もう自分が人間ではないと自覚する。飛ばされた親父さんも無事だったようだ。
「結局、勝負はどうなったんだ」
俺は率直に尋ねた。海里は嬉しそうに
「今回の勝負は無しだって。それに結婚も先送りになったよ」
随分潔く引き下がったなぁと思ったが、どうやら来栖兄妹の方が折れてくれたらしい。
「まだ俺は強くならなきゃいけません。遊離さんより、兄貴より強くなった時にまた来ます」
大地くんはそう言ったそうだ。なんか急に大人になっちゃって、子供は成長が速いなと思う。

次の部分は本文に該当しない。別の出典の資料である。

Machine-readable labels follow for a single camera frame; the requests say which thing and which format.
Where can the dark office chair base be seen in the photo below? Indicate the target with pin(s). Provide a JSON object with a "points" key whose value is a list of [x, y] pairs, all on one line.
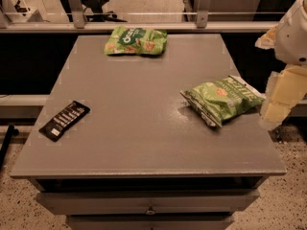
{"points": [[96, 0]]}

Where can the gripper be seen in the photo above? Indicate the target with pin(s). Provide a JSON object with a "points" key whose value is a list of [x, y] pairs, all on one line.
{"points": [[294, 37]]}

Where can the green snack bag far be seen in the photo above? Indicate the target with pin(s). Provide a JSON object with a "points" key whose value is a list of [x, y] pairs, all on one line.
{"points": [[136, 41]]}

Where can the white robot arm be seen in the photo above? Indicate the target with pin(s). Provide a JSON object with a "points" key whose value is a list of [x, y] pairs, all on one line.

「それで親父さんが折れる理由にはならないと思うけどな」
俺の疑問は途絶えない。あの親父さんが簡単に引くとはどうも思えない。
「それなんだけどね。どうやら今回のお兄様が原因だって」
海里は笑顔でそう答える。なんでも親父さんは
「あいつみたいに反発してきたら嫌だからな、ふん」
と言ったそうだ。なるほど。我が身が可愛くなっちゃったのね。俺は妙に納得した。
「でも、また問題があって」
海里の言葉を遮るように扉が開かれた。俺は何事かと見る。
「遊離さま~」
そう言って俺に抱きついてきたのは琉々ちゃんだった。何事。
「私大きくなったら、遊離様のお嫁さんになります」
結婚宣言されていた。なんだ、一体何が起こってるんだ。俺は何も分かっていなかった。
「なんでも遊離に助けられてから、好きになっちゃったんだって」
海里は俺に事情を説明してくれる。いや、そうは言っても小学生だぞ。
「愛に年齢なんて関係ありませんわ」
そういう恋愛観を持っているのなら年齢だけで断ることは出来ない。
じゃあ、なんというのが正解なのか。誰か教えてください。
「琉々ちゃん。遊離から離れなさい。迷惑がってるでしょう」
海里から黒いオーラが見える。なに、修羅場なの。
「あ~ら、おばさん如きに命令されたくありませんわ」
火花がバチバチと。海里を巡って戦っていたら、今度は俺を巡った戦いが繰り広げられるようだ。勘弁してくれ。俺は二人の熱い戦いをただ見ていることしか出来なかった。
「遊離。もう行っちゃうの」
海里が俺に悲しそうに尋ねる。
「あぁもう行くよ。ここにいたら身が持たん」
海里と琉々ちゃんから引っ張られた腕が軋む。何気に力はあるようだ。
「そ、そんなぁ琉々を置いていきますの、遊離様」
琉々ちゃんが悲しそうな目をしている。あかん、女子供の涙は反則だ。
「じゃ、じゃあこうしよう。琉々ちゃんが大人になるまで、誰も男の人を好きにならなかったら君を貰いに行くよ」
俺は自分がただ時間を先延ばしにしていることに気付いていなかった。遠回しに断ることはいらぬ誤解を生む事があるようだ。これは後々の知った俺の教訓である。
「分かりましたわ。その約束、絶対守ってみせます」
琉々ちゃんは無駄に意気込んでいるようだ。大丈夫でしょ。生きてたら好きな人なんてたくさんできるもん。
「じゃあ、お別れだ」
俺はそう言うと屋敷を後にしようとした。
「「待って」」
二人の少女に制止の声を掛けられる。俺は振り返ると二人に顔を掴まれていた。
チュッと湿った感触が頬に残る。そのあと二人がとても良い笑顔をして見せる。
こういう時、女はシンクロする。仲が良いのか悪いのか。
「遊離様。絶対迎えに来てくださいね」
「遊離。その、また学校でね」
二人にそう言われて俺は屋敷を後にした。今後の予定はなかった。